Intersections: Gender and Sexuality in Asia and the Pacific
Issue 26, August 2011

    HIV, Sex and Sexualities in Asia and the Pacific:

    Larissa Sandy

  1. This special issue of Intersections examines responses to the human immunodeficiency virus (HIV) in Asia and the Pacific, with particular focus on stigmatised groups and marginalised populations that not only face a heightened vulnerability to HIV but are often blamed for HIV. The volume includes contributions from research work in low prevalence countries like Fiji and Tonga to countries with relatively high prevalence rates among sentinel groups (e.g. people who use drugs), for example, Indonesia. Nevertheless, the papers in this issue explore the need to go beyond numbers, simple surveillance data, behaviour change and communication (or BCC) strategies and prevention frameworks and challenge the notion contained within these of risk as 'disembodied acts': unprotected penetrative sex (per contact) in which a person engages as a de-linked individual.[1] Instead, the authors suggest the need to develop more anthropologically-grounded models of sexual cultures, practices and meanings able to take into account power relations and processes of social inclusion and exclusion and embodied practice. This special issue of Intersections grew out of my interest in HIV in Asia and the Pacific, the catalyst for which was my research with sex workers and people who use drugs and work on varied aid development projects in the region that focus on HIV.

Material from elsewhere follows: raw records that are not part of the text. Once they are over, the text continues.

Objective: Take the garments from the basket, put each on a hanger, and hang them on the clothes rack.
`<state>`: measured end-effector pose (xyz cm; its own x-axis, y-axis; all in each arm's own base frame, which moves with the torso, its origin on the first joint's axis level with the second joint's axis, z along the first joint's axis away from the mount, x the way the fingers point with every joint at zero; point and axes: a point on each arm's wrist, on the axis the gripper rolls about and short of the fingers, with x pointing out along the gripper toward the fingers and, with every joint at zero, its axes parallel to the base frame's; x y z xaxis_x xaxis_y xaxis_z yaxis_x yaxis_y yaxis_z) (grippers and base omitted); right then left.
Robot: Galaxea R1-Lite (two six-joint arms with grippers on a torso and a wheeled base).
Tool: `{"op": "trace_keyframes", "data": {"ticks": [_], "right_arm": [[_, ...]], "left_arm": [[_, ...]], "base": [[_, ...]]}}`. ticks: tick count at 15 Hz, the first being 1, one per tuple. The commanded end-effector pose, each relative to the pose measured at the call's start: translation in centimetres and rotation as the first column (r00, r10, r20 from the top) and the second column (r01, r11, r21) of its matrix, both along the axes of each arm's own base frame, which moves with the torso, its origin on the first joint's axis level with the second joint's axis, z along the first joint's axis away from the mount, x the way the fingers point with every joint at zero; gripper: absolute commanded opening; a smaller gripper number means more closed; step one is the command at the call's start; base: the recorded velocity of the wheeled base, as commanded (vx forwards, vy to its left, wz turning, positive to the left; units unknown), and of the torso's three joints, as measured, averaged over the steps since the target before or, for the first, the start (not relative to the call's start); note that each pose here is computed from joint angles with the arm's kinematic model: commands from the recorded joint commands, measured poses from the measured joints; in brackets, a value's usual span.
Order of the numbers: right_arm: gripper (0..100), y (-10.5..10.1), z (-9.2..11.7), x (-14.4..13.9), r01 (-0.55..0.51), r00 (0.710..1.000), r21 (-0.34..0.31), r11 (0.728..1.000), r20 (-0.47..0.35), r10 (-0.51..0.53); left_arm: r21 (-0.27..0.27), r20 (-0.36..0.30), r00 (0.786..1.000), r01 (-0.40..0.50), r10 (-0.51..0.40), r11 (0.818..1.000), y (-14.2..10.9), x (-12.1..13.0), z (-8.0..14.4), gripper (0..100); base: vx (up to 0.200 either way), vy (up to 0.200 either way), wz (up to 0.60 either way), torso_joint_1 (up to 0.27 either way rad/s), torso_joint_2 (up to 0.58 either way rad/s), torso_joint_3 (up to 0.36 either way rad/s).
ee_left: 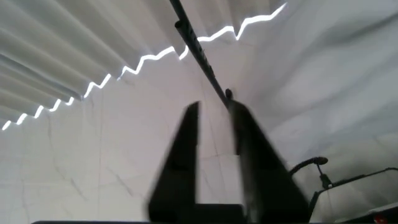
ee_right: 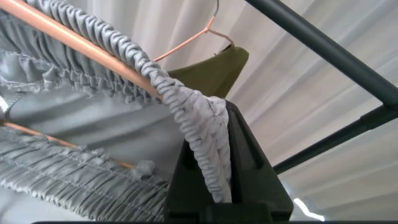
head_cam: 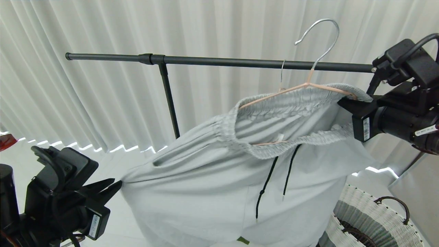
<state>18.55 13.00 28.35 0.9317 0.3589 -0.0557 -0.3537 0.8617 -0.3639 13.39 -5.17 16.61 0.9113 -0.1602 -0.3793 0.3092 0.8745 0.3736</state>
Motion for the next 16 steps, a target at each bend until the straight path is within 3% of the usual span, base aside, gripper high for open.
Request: {"op": "trace_keyframes", "data": {"ticks": [1,8,13,16], "right_arm": [[0,0.0,0.0,-0.1,-0.002,1.0,-0.001,1.0,0.0,0.002],[0,-0.8,0.1,0.4,0.037,0.999,-0.001,0.999,0.001,-0.037],[0,-5.7,0.0,-2.8,0.234,0.969,-0.06,0.97,-0.06,-0.238],[0,-10.1,-0.8,-7.7,0.399,0.904,-0.12,0.909,-0.115,-0.412]], "left_arm": [[-0.009,0.014,1.0,0.006,-0.006,1.0,0.0,0.0,0.3,100],[-0.035,0.09,0.996,0.008,-0.004,0.999,0.6,-1.5,1.4,100],[0.046,0.135,0.99,0.033,-0.039,0.998,0.8,-2.0,1.7,100],[0.049,0.125,0.991,0.03,-0.036,0.998,0.8,-1.8,1.6,100]], "base": [[0.0,0.0,0.0,0.0,0.0,0.0],[0.0,0.0,0.0,0.0,0.0,0.0],[0.0,0.0,0.0,0.0,0.0,0.0],[0.0,0.0,0.0,0.0,0.0,0.0]]}}
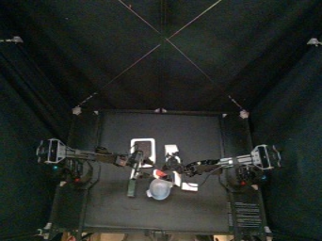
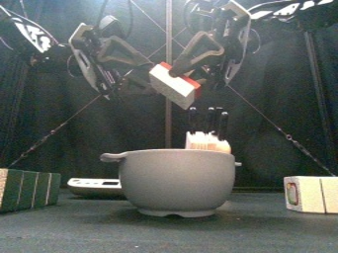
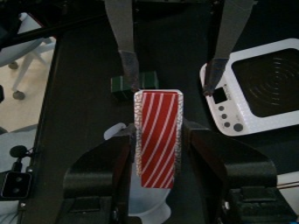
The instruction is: Hand over salmon sushi
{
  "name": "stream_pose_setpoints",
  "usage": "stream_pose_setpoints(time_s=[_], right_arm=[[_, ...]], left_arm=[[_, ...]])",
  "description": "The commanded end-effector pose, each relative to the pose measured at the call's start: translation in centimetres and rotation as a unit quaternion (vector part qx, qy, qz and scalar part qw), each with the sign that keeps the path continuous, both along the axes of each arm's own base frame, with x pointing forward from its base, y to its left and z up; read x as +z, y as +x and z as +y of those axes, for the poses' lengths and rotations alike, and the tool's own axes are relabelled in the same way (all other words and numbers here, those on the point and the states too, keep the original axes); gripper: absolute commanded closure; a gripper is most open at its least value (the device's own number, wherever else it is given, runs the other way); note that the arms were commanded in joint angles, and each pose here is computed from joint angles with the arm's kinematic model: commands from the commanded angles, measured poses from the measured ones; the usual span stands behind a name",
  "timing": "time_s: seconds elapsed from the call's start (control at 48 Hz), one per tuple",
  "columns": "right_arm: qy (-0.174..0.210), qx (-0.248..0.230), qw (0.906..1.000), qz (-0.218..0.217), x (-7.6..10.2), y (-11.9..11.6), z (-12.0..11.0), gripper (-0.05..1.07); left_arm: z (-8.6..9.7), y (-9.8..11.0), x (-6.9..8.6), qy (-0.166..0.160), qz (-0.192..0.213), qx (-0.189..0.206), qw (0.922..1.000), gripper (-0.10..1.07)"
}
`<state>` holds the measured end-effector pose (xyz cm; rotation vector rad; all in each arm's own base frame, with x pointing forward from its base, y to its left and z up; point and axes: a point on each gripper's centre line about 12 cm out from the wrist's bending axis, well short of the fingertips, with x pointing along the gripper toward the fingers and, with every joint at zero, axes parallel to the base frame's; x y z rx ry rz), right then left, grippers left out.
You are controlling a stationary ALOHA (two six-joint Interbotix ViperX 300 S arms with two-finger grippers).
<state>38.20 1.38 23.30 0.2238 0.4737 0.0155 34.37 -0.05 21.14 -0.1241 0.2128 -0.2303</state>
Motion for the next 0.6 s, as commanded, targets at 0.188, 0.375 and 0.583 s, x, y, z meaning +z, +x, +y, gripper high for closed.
stream_pose_setpoints(time_s=[0.188, 0.375, 0.583], right_arm=[[0.005, -0.003, 0.9998, -0.017, 1.3, 0.2, -0.1, 0.35], [0.006, -0.004, 0.9998, -0.019, 1.5, 0.3, -0.1, 0.35], [0.007, -0.004, 0.9998, -0.021, 1.5, 0.3, -0.1, 0.35]], left_arm=[[-0.1, 0.5, 1.1, 0.001, -0.019, -0.004, 0.9998, 0.03], [-0.4, 1.0, 0.9, -0.001, -0.016, -0.008, 0.9998, 0.03], [-0.1, 1.5, 0.5, -0.013, -0.009, 0.006, 0.9999, 0.03]])
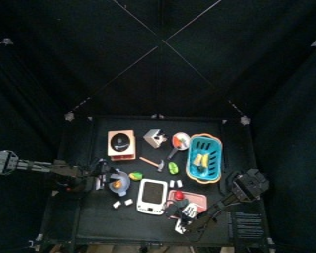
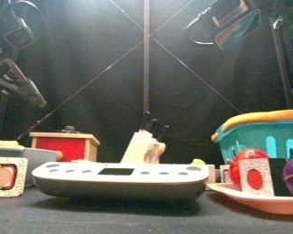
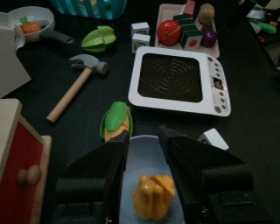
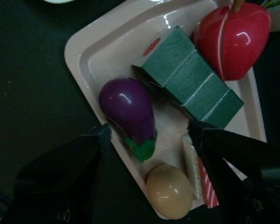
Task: Place eggplant on plate
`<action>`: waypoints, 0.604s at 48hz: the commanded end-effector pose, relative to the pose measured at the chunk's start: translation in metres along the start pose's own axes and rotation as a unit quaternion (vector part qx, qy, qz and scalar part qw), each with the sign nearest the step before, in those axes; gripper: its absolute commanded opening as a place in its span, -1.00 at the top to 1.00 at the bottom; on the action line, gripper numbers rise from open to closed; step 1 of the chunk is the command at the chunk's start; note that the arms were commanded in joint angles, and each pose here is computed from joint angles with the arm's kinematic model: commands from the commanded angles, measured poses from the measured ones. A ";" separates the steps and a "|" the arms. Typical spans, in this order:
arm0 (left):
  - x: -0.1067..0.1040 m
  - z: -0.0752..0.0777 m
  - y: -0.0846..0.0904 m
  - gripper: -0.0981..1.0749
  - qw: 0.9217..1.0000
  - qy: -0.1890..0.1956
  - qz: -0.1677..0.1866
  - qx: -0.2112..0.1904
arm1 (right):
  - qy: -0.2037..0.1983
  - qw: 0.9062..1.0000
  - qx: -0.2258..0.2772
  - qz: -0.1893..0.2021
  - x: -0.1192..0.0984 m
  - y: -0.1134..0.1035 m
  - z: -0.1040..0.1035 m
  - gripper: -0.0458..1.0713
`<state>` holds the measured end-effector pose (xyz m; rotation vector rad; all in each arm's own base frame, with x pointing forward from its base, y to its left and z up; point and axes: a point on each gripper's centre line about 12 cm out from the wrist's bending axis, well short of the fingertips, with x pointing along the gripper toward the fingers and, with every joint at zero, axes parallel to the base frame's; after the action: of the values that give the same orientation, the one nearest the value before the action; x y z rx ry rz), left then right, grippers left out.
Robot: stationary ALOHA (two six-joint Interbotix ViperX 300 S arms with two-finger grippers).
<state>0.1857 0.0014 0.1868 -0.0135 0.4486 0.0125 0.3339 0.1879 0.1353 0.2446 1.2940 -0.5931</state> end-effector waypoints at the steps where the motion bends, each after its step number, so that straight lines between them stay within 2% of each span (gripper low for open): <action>1: 0.000 0.006 0.000 -0.44 1.000 -0.010 -0.001 -0.001 | -0.014 1.000 0.010 0.021 -0.020 0.002 0.010 -0.88; 21: 0.000 0.005 0.000 -0.44 1.000 -0.007 0.000 -0.003 | -0.023 0.999 0.011 0.024 -0.022 0.005 0.017 -0.88; 25: 0.000 0.003 0.000 -0.44 1.000 -0.005 0.000 -0.003 | -0.041 0.999 0.006 0.026 -0.024 0.006 0.023 -0.88; 29: 0.000 0.003 0.000 -0.44 1.000 -0.004 0.000 -0.006 | -0.078 0.997 -0.005 0.027 -0.028 0.006 0.035 -0.88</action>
<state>0.1842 0.0012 0.1838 -0.0176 0.4577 0.0126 0.3494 0.1866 0.1491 0.2159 1.2175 -0.5745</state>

  2. The first two papers in the volume, by Elke Mitchell and Karen McMillan examine a group considered particularly vulnerable to HIV in the Pacific: young people. The emerging HIV epidemics in the Pacific have increased attention paid to sexual practices, particularly among young people who often make up over fifty percent of the population in some Pacific Island countries. Their papers highlight how little we know about modern-day sexual cultures and practices of young people in Fiji and Tonga and demonstrate the need to both develop a deeper understanding of these, and carefully analyse young people's sexual networks to more adequately understand their vulnerability to HIV. Importantly, both papers argue against the uncritical adoption of existing theoretical frameworks and prevention programs and stress the need for an in-depth understanding of local cultures and practices to inform the development of more appropriate and culturally relevant frameworks and prevention programs.

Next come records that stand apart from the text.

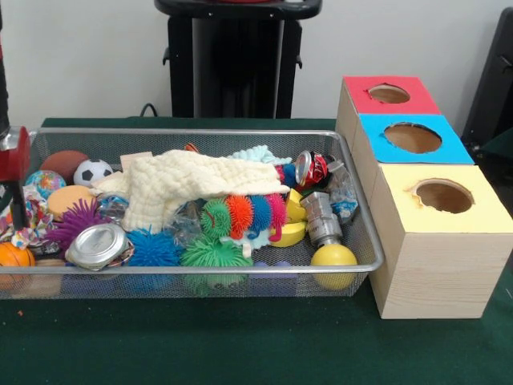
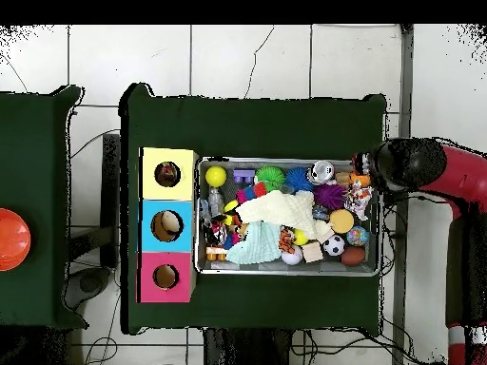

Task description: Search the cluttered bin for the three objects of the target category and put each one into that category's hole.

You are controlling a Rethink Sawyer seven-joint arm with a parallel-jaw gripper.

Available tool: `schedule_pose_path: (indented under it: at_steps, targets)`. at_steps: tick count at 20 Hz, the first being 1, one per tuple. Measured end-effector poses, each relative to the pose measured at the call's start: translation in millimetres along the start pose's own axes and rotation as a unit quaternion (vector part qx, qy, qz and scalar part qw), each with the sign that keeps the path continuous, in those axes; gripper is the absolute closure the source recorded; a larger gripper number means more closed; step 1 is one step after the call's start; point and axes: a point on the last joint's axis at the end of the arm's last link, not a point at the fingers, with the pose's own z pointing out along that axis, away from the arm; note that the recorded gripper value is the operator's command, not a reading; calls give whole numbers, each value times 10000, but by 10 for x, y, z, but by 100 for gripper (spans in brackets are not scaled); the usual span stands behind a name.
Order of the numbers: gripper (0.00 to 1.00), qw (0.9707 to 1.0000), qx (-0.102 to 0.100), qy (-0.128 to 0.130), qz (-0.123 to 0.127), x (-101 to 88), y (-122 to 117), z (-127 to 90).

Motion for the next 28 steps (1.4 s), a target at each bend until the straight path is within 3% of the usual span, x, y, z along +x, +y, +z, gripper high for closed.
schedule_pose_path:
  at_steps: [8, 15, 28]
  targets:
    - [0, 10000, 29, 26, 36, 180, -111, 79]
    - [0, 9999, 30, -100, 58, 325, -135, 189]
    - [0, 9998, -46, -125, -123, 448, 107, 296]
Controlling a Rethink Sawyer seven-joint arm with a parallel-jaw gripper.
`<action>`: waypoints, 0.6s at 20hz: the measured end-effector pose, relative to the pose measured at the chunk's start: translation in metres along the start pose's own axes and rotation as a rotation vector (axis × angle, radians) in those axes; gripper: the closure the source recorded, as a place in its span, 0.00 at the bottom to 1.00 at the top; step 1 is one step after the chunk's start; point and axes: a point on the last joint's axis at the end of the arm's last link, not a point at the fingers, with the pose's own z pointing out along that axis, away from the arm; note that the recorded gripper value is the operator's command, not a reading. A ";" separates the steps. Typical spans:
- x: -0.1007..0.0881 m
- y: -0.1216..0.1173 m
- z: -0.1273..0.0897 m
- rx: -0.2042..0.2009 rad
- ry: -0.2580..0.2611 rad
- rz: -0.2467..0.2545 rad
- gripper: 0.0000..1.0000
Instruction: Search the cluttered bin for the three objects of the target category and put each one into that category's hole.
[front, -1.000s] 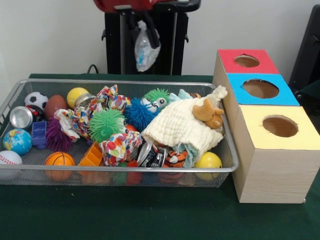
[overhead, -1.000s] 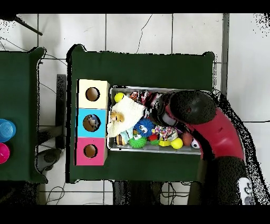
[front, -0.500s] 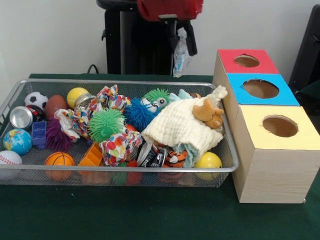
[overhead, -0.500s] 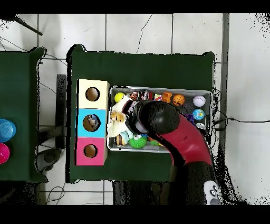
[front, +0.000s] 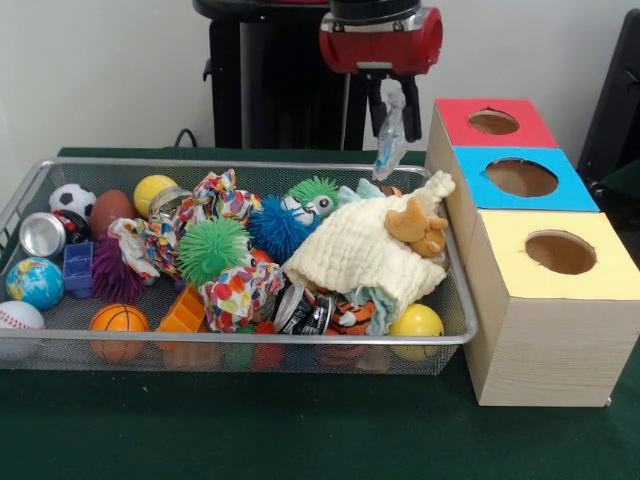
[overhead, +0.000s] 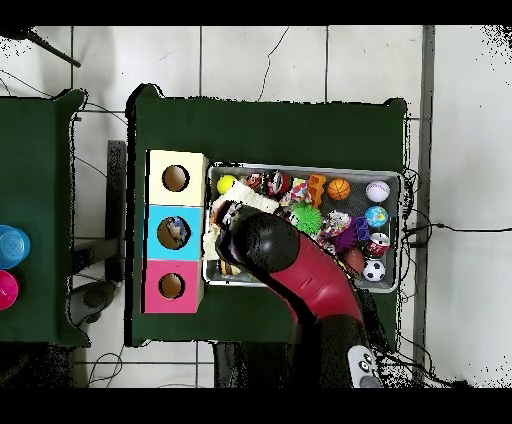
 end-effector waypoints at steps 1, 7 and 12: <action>0.004 0.002 0.002 0.002 0.002 -0.004 1.00; 0.034 0.027 0.012 0.016 0.027 -0.052 1.00; 0.065 0.056 0.016 0.032 0.067 -0.075 1.00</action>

  3. Mitchell's paper explores the phenomenon of transactional sex among female university students in Fiji. She begins by examining the available data on HIV in Fiji, focusing in particular on young women. She shows their heightened vulnerability to HIV, and highlights the roles that local sexual exchanges, gender order and existing inequalities play in increasing young women's vulnerability. By drawing on existing research on transactional sex among young female university students in Africa, Mitchell attempts to flesh out a framework for understanding transactional sex and considers possible factors that lead to the emergence of this form of monetised sexual exchange in Fiji. She argues that the importance of sexual transmission of the virus in Fiji means we need to widen the scope and examine differing sexual networks and their configurations—a point also relevant in the Asian context. Mitchell argues this is fundamental to understanding the dynamics of the transmission of and young women's particular vulnerabilities to HIV in Fiji, a theme continued by McMillan.

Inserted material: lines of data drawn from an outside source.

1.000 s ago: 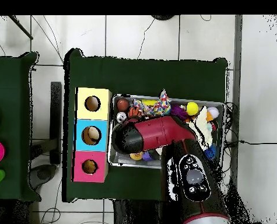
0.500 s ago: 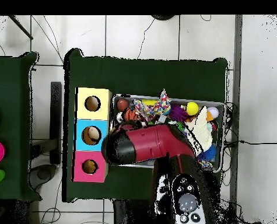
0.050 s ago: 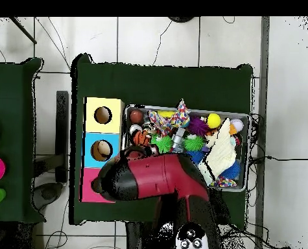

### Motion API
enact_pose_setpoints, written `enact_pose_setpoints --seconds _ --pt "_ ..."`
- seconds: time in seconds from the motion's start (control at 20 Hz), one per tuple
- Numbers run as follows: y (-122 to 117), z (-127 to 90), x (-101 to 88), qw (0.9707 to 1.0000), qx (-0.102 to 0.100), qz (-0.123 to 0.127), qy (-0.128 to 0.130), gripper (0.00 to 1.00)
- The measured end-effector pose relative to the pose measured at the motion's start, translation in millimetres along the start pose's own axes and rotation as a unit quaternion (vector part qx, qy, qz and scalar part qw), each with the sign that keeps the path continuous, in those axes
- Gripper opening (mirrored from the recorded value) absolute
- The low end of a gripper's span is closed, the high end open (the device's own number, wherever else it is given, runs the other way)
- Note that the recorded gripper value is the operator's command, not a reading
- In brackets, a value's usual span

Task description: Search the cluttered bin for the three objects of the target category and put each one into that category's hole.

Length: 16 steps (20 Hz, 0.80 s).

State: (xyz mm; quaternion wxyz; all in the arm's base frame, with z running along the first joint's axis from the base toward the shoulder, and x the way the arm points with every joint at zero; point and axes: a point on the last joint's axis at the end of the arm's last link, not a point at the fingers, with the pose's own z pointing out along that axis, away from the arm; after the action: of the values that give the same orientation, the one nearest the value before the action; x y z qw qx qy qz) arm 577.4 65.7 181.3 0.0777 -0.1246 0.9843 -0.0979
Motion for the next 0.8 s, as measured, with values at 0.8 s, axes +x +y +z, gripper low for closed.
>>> enact_pose_setpoints --seconds 0.8 --pt "39.8 -11.2 71.2 0.9981 0.013 0.021 0.056 0.00"
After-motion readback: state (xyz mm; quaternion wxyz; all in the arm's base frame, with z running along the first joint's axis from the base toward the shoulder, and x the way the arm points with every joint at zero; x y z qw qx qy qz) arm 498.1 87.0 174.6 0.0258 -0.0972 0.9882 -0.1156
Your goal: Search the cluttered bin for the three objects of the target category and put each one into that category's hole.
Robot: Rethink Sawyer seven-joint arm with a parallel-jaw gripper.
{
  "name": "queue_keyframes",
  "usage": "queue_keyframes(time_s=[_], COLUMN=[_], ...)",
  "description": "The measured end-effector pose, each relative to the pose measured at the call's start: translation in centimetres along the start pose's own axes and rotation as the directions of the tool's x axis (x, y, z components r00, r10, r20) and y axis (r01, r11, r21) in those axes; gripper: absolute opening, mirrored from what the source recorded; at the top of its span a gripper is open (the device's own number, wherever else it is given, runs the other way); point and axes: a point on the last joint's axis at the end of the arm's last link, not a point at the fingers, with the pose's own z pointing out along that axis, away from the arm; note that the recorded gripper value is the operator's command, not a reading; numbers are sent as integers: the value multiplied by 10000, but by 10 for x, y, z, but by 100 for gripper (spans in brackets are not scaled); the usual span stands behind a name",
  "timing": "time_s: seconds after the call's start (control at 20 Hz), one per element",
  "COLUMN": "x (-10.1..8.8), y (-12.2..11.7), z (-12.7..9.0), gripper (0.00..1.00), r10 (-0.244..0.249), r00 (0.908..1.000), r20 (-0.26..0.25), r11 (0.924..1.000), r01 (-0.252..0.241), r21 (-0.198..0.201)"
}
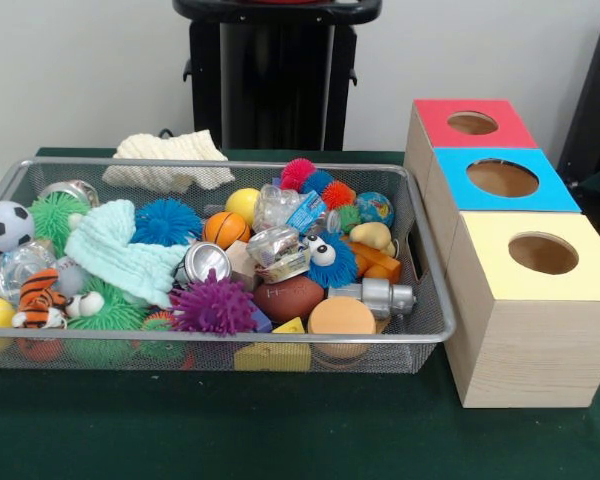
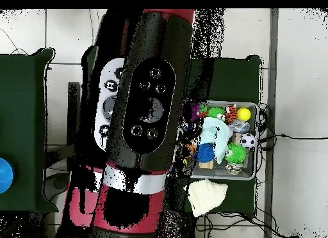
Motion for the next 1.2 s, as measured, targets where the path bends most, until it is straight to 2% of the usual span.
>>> queue_keyframes(time_s=[0.45,0.6,0.7,0.85,0.9,0.95,1.0,1.1,1.2], x=[0,6,15,35,45,59,66,73,80], y=[0,4,9,17,23,30,34,40,55], z=[-2,-10,-22,-45,-59,-78,-90,-105,-130], gripper=[0,0,0,0,0,0,0,0,0], r10=[2,89,154,223,235,227,212,169,-61], r00=[10000,9991,9950,9797,9683,9529,9468,9464,9649], r20=[8,-411,-982,-1993,-2486,-3025,-3211,-3224,-2627], r11=[10000,9999,9995,9981,9974,9962,9954,9945,9961], r01=[-2,-85,-127,-103,-58,38,100,173,290], r21=[-5,91,284,610,715,867,950,1029,835])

  4. McMillan's analysis of young people's condom use in Tonga draws upon interviews with young Tongan women and men aged 18 to 25 years old. She demonstrates the relatively high levels of HIV knowledge and awareness among young people; however, as McMillan argues, this knowledge is not readily translated into everyday practice. By exploring their experiences of using and not using condoms, McMillan unpacks how condom use is linked with social and sexual transgression, and demonstrates how HIV prevention programs ultimately fail to take account of young people's embodied relations with the world in which they live. As McMillan shows, young people in Tonga, much like young people elsewhere, clearly cannot cease to sustain relations with others. With these social relations comes commitments and obligations that extend beyond the individual, who is often the target of HIV prevention programs and key site for behavioural change strategies. Through her interview data, McMillan shows how HIV prevention programs and local practices do not fit together easily or harmoniously. She argues that paying attention to one can jeopardise attention to the others. She also demonstrates how her interlocutors clearly prioritise their concerns, commitments and obligations and shows the balance they attempt to bring about, which help form part of their identity and cultural and sexual practice. McMillan's work clearly demonstrates that HIV prevention programs need to consider not only how young people themselves make sense of condom use, but also their embodied relations and the local practices surrounding condom use.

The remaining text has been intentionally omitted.